Надо сказать, что весь шестидесятикилометровый маршрут по невысоким и чрезвычайно удобным для пешей ходьбы сопочкам Угарцев дождя опасался, но сам дождь его миновал. И к вечеру второго дня усталый, но довольный геолог вернулся к лагерю.
Которого не было.
Справедливости ради надо сказать, что не было не только лагеря. Не было и той высокой косы, на которой этот лагерь стоял. Вместо неё от края до края террасы стояло ленивое бурое болото – разлившийся Чапальваам.
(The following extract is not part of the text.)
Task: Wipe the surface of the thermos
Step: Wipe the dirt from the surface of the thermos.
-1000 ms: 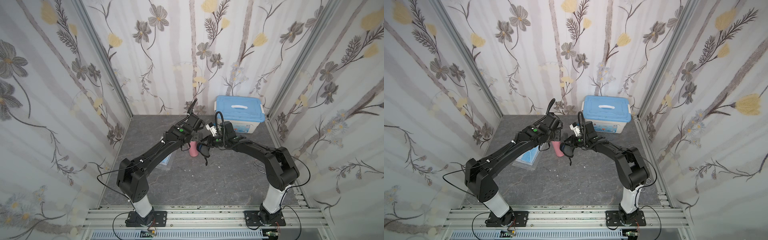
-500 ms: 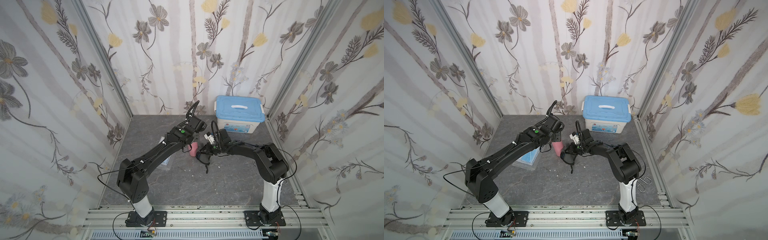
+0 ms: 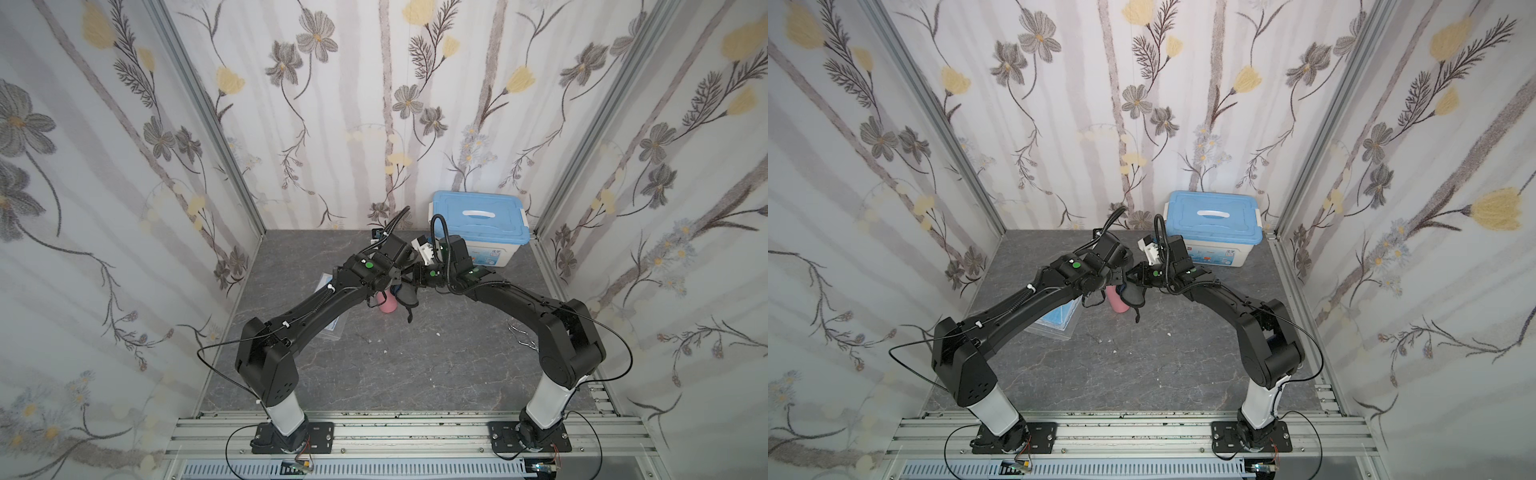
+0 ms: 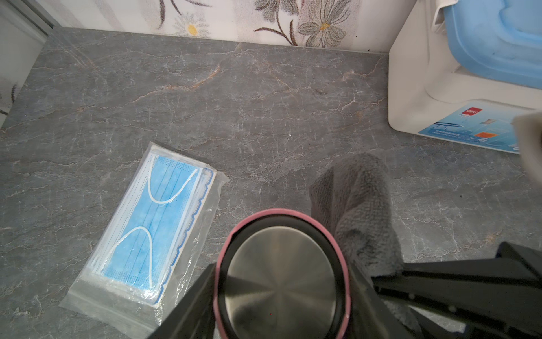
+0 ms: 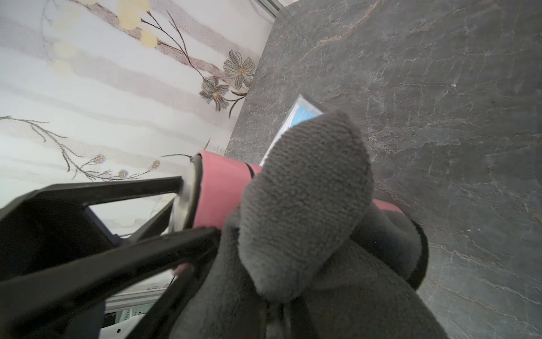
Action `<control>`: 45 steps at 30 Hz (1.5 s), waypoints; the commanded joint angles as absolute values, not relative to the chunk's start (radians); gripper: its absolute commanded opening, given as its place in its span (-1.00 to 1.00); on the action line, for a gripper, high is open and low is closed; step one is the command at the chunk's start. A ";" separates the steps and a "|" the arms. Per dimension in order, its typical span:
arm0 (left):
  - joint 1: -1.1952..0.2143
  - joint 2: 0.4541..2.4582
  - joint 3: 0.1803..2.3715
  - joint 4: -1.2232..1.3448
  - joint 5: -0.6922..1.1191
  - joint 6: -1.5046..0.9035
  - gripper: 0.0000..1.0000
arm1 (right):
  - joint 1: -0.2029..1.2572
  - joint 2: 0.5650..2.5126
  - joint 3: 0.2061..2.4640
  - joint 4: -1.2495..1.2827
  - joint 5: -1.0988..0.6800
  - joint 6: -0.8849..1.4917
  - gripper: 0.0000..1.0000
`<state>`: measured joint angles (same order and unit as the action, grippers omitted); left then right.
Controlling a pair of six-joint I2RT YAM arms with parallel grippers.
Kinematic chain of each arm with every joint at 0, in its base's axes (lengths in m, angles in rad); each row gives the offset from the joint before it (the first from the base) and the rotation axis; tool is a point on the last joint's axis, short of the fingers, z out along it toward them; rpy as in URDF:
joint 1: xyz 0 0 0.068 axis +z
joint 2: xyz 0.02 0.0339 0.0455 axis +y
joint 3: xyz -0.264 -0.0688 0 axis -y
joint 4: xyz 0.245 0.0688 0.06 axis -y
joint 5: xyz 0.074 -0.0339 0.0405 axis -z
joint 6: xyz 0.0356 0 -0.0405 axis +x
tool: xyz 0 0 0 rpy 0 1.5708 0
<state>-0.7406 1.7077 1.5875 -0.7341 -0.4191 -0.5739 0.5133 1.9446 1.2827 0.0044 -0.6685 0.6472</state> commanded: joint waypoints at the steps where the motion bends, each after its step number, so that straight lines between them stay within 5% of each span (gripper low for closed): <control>1: -0.747 1.727 1.598 -0.763 -0.344 -0.635 -1.00 | 0.517 1.976 1.240 0.046 -0.665 0.667 -1.00; 13: -0.756 1.761 1.627 -0.772 -0.347 -0.719 -1.00 | 0.528 2.113 1.183 0.109 -0.685 0.690 -1.00; 28: -0.758 1.724 1.565 -0.721 -0.316 -0.827 -1.00 | 0.542 1.843 1.201 0.045 -0.583 0.712 -1.00; 45: -0.771 1.753 1.627 -0.768 -0.335 -0.818 -1.00 | 0.538 2.025 1.015 0.204 -0.600 0.749 -1.00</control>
<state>-0.7670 1.7416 1.6207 -0.7181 -0.4034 -0.7902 0.5377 2.0056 1.0183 0.1062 -0.5762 0.7292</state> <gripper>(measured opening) 0.600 0.083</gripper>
Дождь всё-таки настиг Угарцева…
Если бы Володя был немного внимательнее, то он бы сообразил, что дождь, судя по всему, идёт не меньше недели, и сперва он пролился над равниной, а только потом зацепился за покатые горы Анадырского водораздела. Поэтому тундра оказалась полностью напитанной водой, и к моменту, когда с гор прикатил мощный паводок, её резерв водоёмкости оказался исчерпан. Все низкие места мерзлотной равнины заполнила бурая холодная вязкая жидкость, которую только с большой натяжкой можно было назвать водой.
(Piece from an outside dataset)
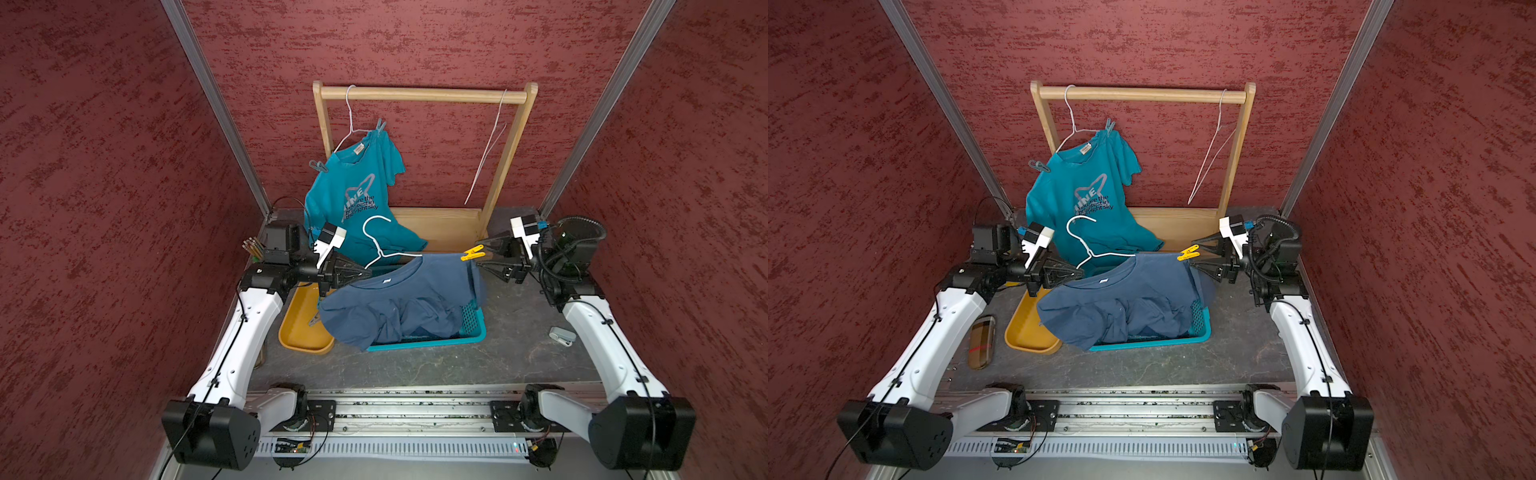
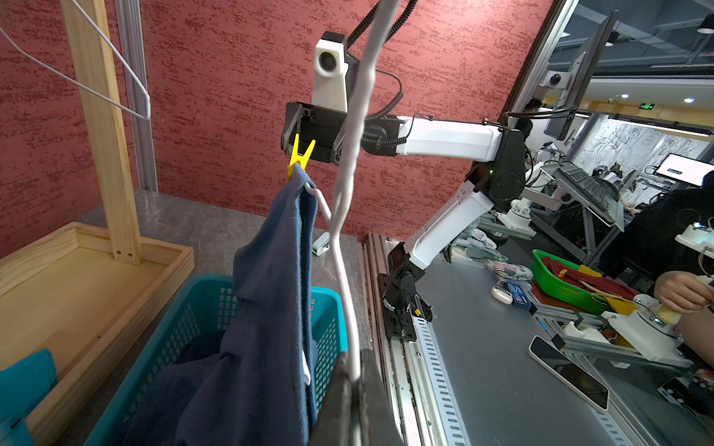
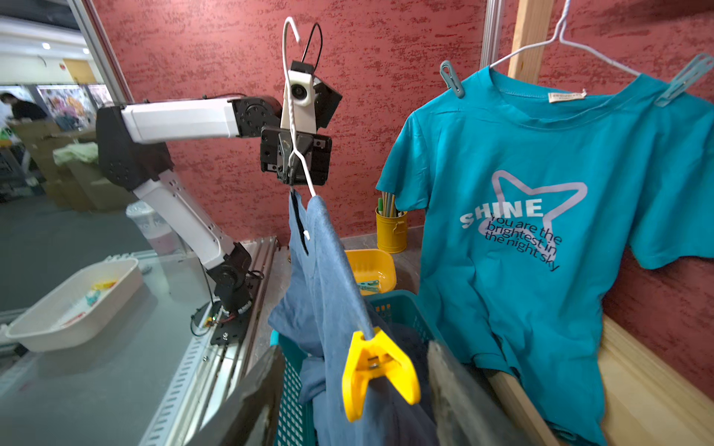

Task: Remove the clothespins securing t-shirts to the hanger
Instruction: Remove the clothespin from the hanger.

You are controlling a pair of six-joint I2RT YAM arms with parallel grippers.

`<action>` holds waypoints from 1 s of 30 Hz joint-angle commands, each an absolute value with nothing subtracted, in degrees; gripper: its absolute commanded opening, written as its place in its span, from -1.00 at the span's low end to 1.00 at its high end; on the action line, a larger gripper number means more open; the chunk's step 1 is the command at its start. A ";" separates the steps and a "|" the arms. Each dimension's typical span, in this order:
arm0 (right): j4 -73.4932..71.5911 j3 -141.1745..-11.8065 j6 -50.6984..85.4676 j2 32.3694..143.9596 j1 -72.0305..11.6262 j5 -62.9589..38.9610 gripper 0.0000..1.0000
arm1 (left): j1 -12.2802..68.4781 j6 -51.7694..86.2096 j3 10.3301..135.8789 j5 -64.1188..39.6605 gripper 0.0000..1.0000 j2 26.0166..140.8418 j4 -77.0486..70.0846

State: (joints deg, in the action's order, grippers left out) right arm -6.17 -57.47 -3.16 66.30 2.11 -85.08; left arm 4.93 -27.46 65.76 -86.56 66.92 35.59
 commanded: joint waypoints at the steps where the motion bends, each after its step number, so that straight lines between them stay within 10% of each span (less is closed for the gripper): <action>1: -1.21 -58.92 -8.88 66.62 2.46 -93.62 0.01 | 5.19 -27.71 67.52 -88.72 -1.00 67.41 35.58; 30: -9.12 -56.16 -1.88 62.50 2.47 -82.68 -1.00 | 6.15 -26.01 68.46 -87.03 -1.00 68.12 34.07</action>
State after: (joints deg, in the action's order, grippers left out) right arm -4.25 -57.32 -5.06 64.84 2.15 -84.23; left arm 5.82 -26.20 66.46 -86.43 67.70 35.48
Ну а то, что в одном из понижений этой равнины некий охламон расположил свой лагерь, было всего лишь незначительной деталью происшедшего природного катаклизма.
Присел Угарцев на край берега и задумался. В каких-то детских уголках своей души он надеялся на чудо: вот сейчас, прямо на его глазах, вода схлынет, и на дне этого бывшего разливанного моря в целости и относительной сохранности обнаружатся его палатка, надувная резиновая лодка ЛЭ-ЗМ, вьючные ящики с вещами и образцами, ну и ещё некоторое количество столь же полезного барахла. Но даже поверхностное понимание сути вещей подсказывало ему, что шанс обнаружить даже половину утраченного примерно такой же, как найти серебряную гору Пильхуэрти Нейка или золото царицы Савской. В хребте Чаанай. Почему нет? Более того, понимал он и то, что для того чтобы схлынуть с плоской изъеденной термокарстом поверхности, этой жиже потребуется очень много времени – гораздо больше, чем он, штатный геолог при исполнении служебных обязанностей, может позволить себе провести на краю этой лужи.
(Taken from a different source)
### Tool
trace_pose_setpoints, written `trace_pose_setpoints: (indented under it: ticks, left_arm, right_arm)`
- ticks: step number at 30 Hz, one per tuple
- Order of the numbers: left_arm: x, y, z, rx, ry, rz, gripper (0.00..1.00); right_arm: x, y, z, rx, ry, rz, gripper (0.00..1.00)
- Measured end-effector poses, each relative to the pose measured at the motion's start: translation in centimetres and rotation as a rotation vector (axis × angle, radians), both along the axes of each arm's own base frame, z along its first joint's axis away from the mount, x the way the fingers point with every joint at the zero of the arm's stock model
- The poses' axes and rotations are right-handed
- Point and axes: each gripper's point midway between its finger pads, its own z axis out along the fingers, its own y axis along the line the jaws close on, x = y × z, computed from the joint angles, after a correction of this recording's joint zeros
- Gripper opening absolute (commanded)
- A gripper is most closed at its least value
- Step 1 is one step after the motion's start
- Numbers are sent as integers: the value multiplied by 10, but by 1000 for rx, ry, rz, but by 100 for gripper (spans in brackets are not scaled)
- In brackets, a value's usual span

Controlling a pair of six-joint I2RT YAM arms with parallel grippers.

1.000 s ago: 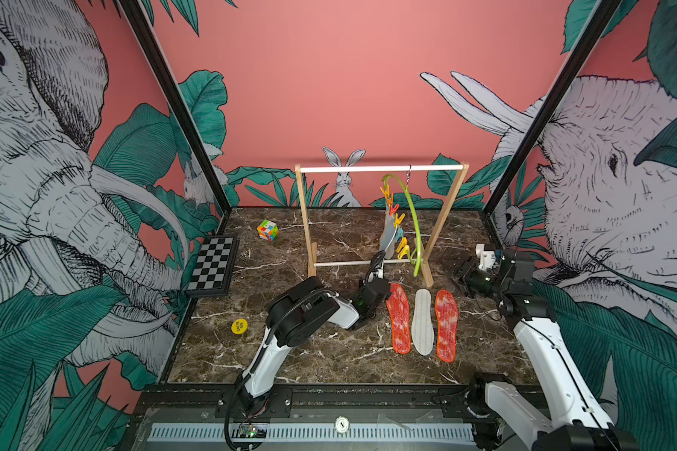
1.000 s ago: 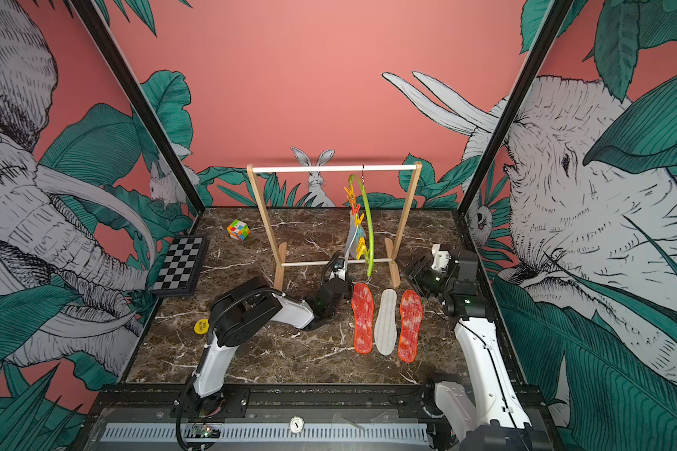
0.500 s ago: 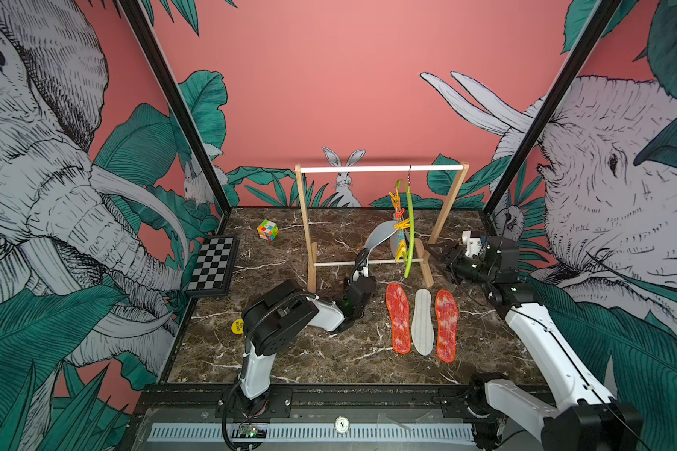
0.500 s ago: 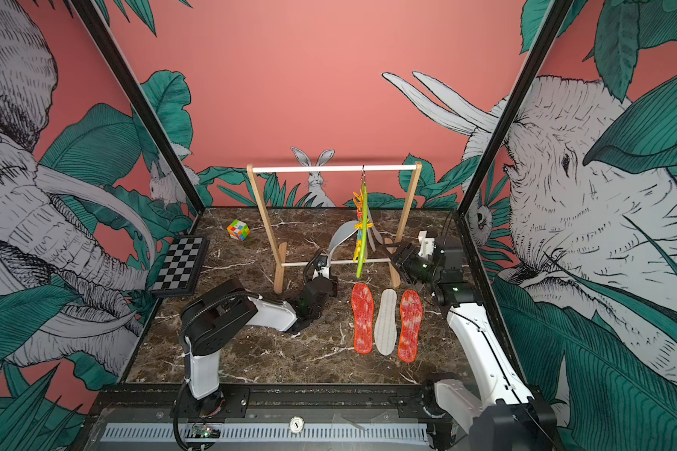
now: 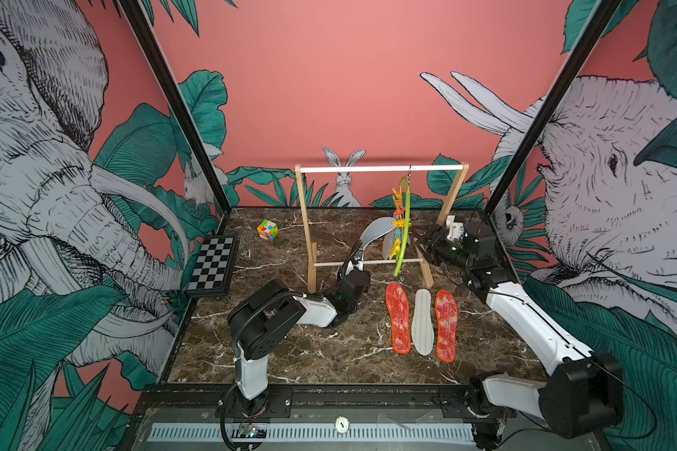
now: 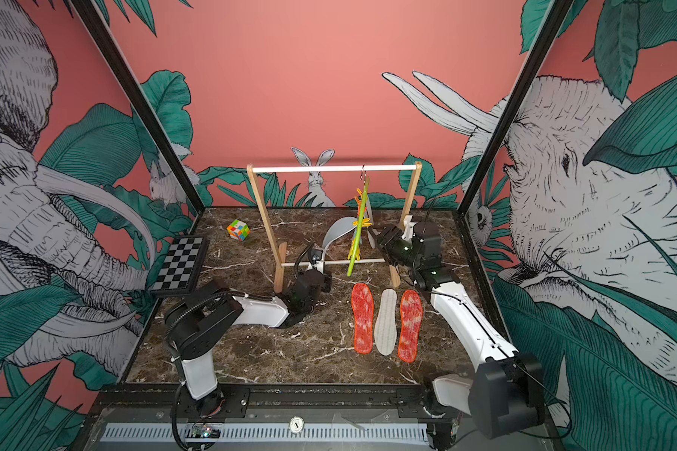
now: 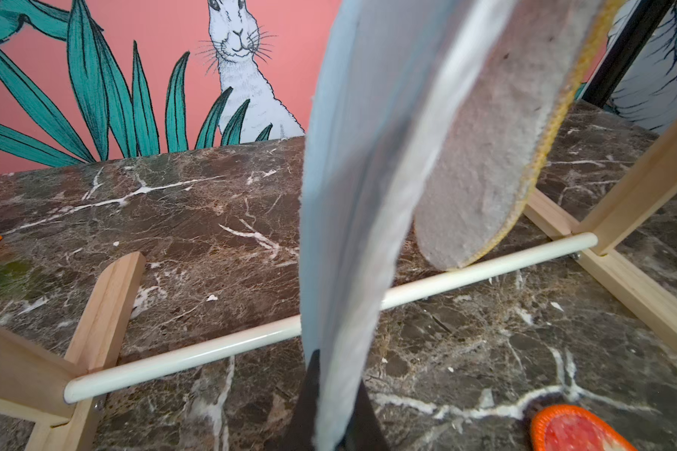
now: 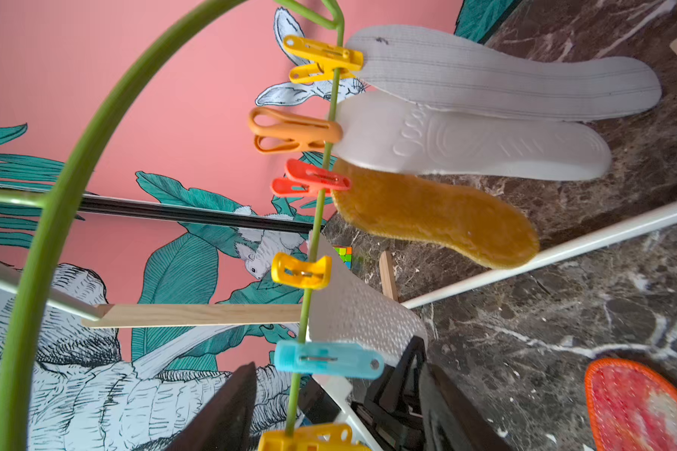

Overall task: Take the shoe insoles off the hanger
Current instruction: Remove the insole from the hanger.

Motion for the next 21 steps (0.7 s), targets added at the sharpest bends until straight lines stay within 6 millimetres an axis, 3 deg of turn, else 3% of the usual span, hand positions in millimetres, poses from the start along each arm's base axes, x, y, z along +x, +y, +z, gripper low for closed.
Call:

Угарцев прошёл триста метров по течению Чапальваама, но никаких признаков унесённого снаряжения не обнаружил. Зато упёрся в затопленную старицу, которая, судя по всему, переходила в большое озеро (на карте оно называлось Чаячьим). Видимого маршрута для того, чтобы обойти эту гидросеть, он не обнаружил. В расстройстве Угарцев поднялся на ближайшую каменистую гриву (близость к обманчиво сонному Чапальвааму, неожиданно разверзшему свои хляби и поглотившему плоды человеческого гения, травмировала его неустойчивую психику), наломал мелких веточек, развёл костерок и принялся кипятить чай.